Daniel Evans’ latest big summer musical has a lot in common with Chichester Festival Theatre’s 2016 hit Half a Sixpence.
A working class lad enters high society overnight, exposing the snobbery of some and bringing out the joie de vivre in others. Class tensions resolve in a dance-off between the haves and the have-nots. Evans’ revival of Me and My Girl even includes a joke about spoon-playing with the family silver, and a soulful starlit moment with a street lamp.
In fact, the programming of this classic cockney musical was more spontaneous than cynical. Little Britain star Matt Lucas suggested it to Evans, having seen Mike Ockrent’s West End production – the one that made book reviser Stephen Fry his first million – when he was 12.
This story of a cockney barrow boy rushed from rags to riches gains an extra dimension on press night, when understudy Ryan Pidgen has to stand in for Lucas (ordered to rest his voice).
Pidgen is brilliant – funny, slip-free and extraordinarily at ease as he leads a posse of pearly kings and queens in a big and brassy Lambeth Walk. You can make out the contours of Lucas’ performance, including the belly laughs and the boyish cheek. But the star’s absence also allows you to appreciate the cohesion of Evans’ ensemble.
They need it, because there is zero drama. You don’t believe for an instant that Alex Young’s cosy yet courageous Sally Smith will leave Bill, or that Caroline Quentin’s stern and surprisingly operatic Duchess isn’t a rebel and a romantic underneath. To compensate, they’ve inserted a jerkily balletic nightmare sequence, while Sally and Bill lapse convivially into music hall routines. Fry’s saucy comic flourishes are matched by witty choreography, with Lady Jacqueline’s social climbing represented by a series of audacious lifts.
Lez Brotherston’s impressive design moves between a smoggy, silhouetted London and the imposing turrets of Snibson’s ancestral pile. Hareford Hall rises up like the gothic centrepiece of a pop-up book, and provides the backdrop for atmospheric projections.

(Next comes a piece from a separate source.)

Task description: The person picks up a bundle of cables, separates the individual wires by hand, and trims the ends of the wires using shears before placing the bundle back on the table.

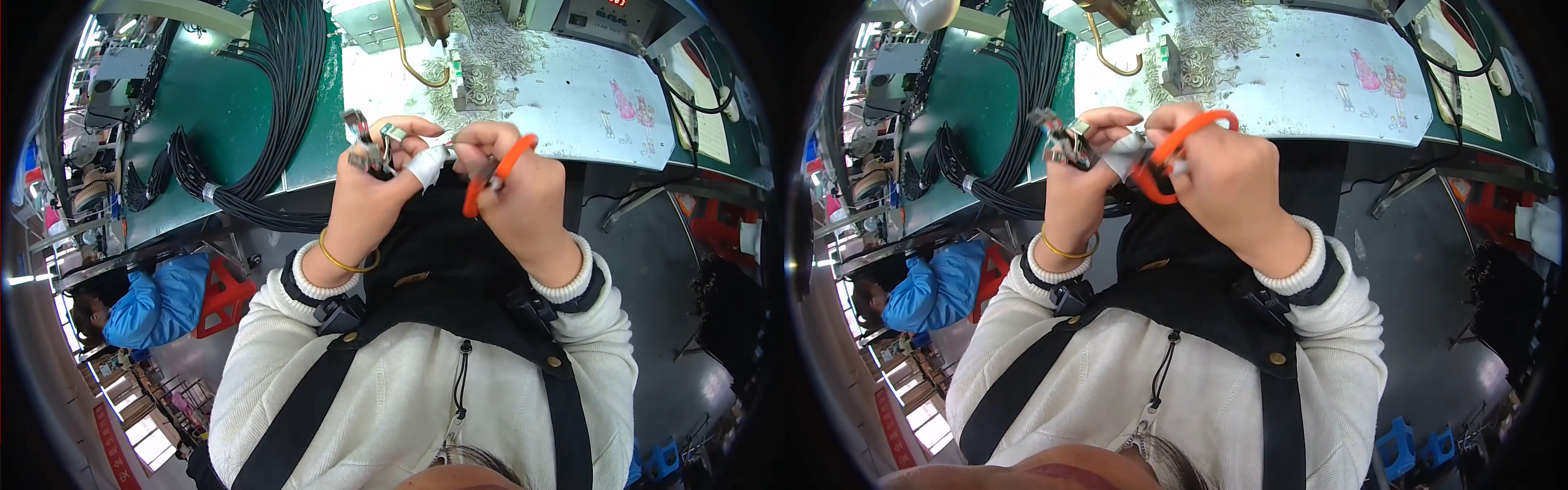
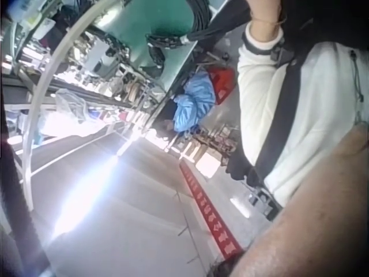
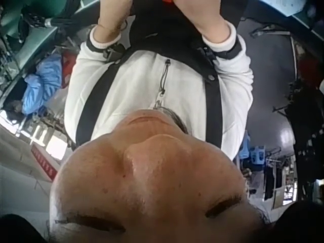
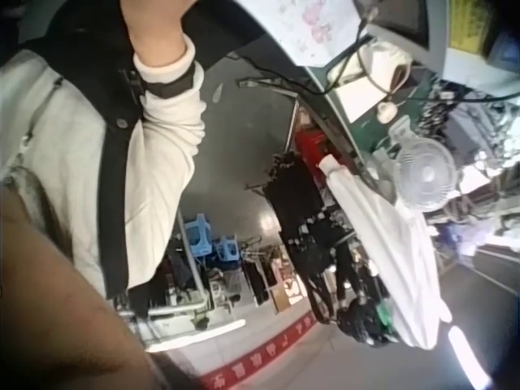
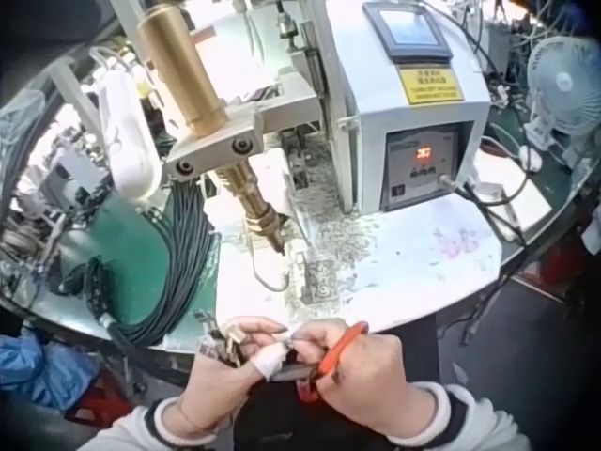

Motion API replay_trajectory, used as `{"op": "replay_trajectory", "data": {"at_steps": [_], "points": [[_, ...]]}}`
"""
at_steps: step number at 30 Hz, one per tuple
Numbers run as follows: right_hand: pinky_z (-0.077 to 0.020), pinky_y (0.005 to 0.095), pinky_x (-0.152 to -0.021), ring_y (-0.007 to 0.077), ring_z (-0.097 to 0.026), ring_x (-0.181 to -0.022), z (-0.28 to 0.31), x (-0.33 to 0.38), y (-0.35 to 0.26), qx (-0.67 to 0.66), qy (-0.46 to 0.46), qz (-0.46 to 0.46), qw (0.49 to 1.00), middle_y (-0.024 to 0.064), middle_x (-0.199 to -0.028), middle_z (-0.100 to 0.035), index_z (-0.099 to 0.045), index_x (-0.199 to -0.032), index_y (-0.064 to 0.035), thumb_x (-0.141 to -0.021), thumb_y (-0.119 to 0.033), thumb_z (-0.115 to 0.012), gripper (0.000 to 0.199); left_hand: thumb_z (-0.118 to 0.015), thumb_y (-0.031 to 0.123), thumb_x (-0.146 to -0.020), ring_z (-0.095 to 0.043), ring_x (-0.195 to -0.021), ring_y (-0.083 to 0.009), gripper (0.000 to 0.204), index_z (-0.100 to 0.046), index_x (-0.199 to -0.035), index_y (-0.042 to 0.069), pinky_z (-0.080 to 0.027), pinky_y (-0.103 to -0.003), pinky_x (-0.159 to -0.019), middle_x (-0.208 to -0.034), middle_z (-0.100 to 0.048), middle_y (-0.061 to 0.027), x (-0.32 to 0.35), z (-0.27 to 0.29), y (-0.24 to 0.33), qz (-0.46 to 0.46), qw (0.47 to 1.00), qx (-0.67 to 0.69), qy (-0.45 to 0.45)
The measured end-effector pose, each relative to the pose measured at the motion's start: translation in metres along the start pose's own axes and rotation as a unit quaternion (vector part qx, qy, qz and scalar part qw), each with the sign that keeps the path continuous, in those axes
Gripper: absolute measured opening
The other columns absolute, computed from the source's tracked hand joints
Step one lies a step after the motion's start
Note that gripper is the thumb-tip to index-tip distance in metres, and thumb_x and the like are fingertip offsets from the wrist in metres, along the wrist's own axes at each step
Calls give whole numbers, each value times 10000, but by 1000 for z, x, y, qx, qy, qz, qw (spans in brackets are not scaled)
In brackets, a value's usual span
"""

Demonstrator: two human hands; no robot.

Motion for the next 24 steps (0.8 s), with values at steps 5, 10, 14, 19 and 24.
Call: {"op": "replay_trajectory", "data": {"at_steps": [5,10,14,19,24], "points": [[-367,212,-417,49,-475,-464,-11,9,30,-172,3,-208,963,58,-590,-542,-534,-803,8,-743,-66,-625,132,-571,-3,-715,-524,-672,-48,173,-586,-887,-9,-388,-166,-548,-777,-582,-17,0,2,-22,159,980,120,-21],[-368,243,-407,99,-496,-436,-8,15,24,-88,-98,-190,973,62,-550,-527,-508,-727,12,-723,-155,-658,225,-591,15,-721,-526,-684,-54,175,-583,-895,-8,-392,-168,-564,-782,-583,-19,2,0,-20,160,973,165,-34],[-373,271,-408,172,-497,-402,-17,23,19,47,-160,-204,965,69,-491,-497,-496,-673,-1,-706,-240,-671,297,-600,23,-729,-530,-698,-58,163,-583,-888,-5,-397,-172,-578,-798,-587,-24,0,0,-11,118,982,147,-24],[-370,291,-406,226,-492,-393,-22,28,20,48,-167,-244,954,76,-453,-475,-505,-653,-11,-714,-275,-656,310,-596,12,-725,-535,-729,-66,162,-583,-886,-2,-405,-181,-607,-828,-591,-33,-2,-2,-10,119,984,130,-26],[-365,308,-405,232,-490,-391,-25,30,21,62,-168,-240,954,88,-456,-477,-500,-652,5,-741,-263,-630,310,-584,16,-730,-534,-731,-72,168,-580,-897,0,-403,-187,-608,-848,-595,-37,-5,-1,-12,137,979,142,-41]]}}
Point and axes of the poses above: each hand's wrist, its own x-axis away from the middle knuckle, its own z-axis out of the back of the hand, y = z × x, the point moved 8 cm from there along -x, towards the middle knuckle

Musical director Gareth Valentine pops up during the encore playing the washboard. But his presence is felt throughout in the playfully augmented arrangements. An exaggeratedly English setting of The Sun Has Got His Hat On, all striped bathers and glasses of Pimms, gives itself sunstroke with a Latin samba breakout. Pidgen gets a lesson in heredity from armoured knights dancing a Bergamask. Only Sally’s solo, Once You Lose Your Heart, is deliberately left plain.
Whether its intended star has got his pork pie hat on or not, Chichester Festival is determinedly coming out to play.